Abstract:Brain tumor imaging has been part of the clinical routine for many years to perform non-invasive detection and grading of tumors. Tumor segmentation is a crucial step for managing primary brain tumors because it allows a volumetric analysis to have a longitudinal follow-up of tumor growth or shrinkage to monitor disease progression and therapy response. In addition, it facilitates further quantitative analysis such as radiomics. Deep learning models, in particular CNNs, have been a methodology of choice in many applications of medical image analysis including brain tumor segmentation. In this study, we investigated the main design aspects of CNN models for the specific task of MRI-based brain tumor segmentation. Two commonly used CNN architectures (i.e.
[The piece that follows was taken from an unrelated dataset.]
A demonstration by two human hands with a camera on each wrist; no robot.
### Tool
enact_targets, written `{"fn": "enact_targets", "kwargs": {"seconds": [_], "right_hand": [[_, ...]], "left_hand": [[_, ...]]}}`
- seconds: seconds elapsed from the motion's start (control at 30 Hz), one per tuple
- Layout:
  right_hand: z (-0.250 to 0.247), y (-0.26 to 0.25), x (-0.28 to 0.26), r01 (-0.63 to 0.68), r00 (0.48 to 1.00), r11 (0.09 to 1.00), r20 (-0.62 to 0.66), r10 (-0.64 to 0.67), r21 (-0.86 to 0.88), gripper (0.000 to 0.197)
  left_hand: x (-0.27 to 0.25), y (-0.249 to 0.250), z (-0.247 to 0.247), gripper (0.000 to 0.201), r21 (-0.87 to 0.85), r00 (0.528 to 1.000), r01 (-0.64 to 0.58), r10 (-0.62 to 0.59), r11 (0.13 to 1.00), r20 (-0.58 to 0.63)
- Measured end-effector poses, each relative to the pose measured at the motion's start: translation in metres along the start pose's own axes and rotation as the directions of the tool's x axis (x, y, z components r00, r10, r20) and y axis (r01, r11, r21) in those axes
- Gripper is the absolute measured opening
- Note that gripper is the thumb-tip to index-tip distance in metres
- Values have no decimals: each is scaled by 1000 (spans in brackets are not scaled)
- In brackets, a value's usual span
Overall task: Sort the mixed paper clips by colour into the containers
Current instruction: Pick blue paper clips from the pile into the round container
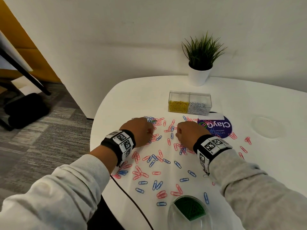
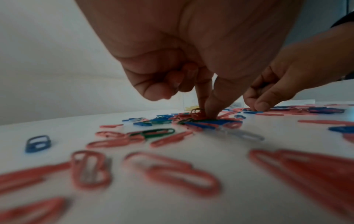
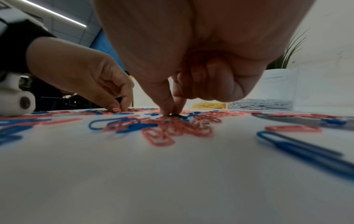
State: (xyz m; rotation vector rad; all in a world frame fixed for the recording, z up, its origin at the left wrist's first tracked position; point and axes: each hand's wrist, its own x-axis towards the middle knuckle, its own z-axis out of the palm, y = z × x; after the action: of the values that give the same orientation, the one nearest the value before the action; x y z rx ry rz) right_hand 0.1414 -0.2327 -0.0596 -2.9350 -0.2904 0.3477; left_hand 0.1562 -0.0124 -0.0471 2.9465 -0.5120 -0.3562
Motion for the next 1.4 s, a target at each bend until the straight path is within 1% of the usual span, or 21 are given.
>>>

DeepMedic and U-Net) were used to evaluate the impact of the essential parameters such as learning rate, batch size, loss function, and optimizer. The performance of CNN models using different configurations was assessed with the BraTS 2018 dataset to determine the most performant model. Then, the generalization ability of the model was assessed using our in-house dataset. For all experiments, U-Net achieved a higher DSC compared to the DeepMedic. However, the difference was only statistically significant for whole tumor segmentation using FLAIR sequence data and tumor core segmentation using T1w sequence data. Adam and SGD both with the initial learning rate set to 0.001 provided the highest segmentation DSC when training the CNN model using U-Net and DeepMedic architectures, respectively. No significant difference was observed when using different normalization approaches. In terms of loss functions, a weighted combination of soft Dice and cross-entropy loss with the weighting term set to 0.5 resulted in an improved segmentation performance and training stability for both DeepMedic and U-Net models.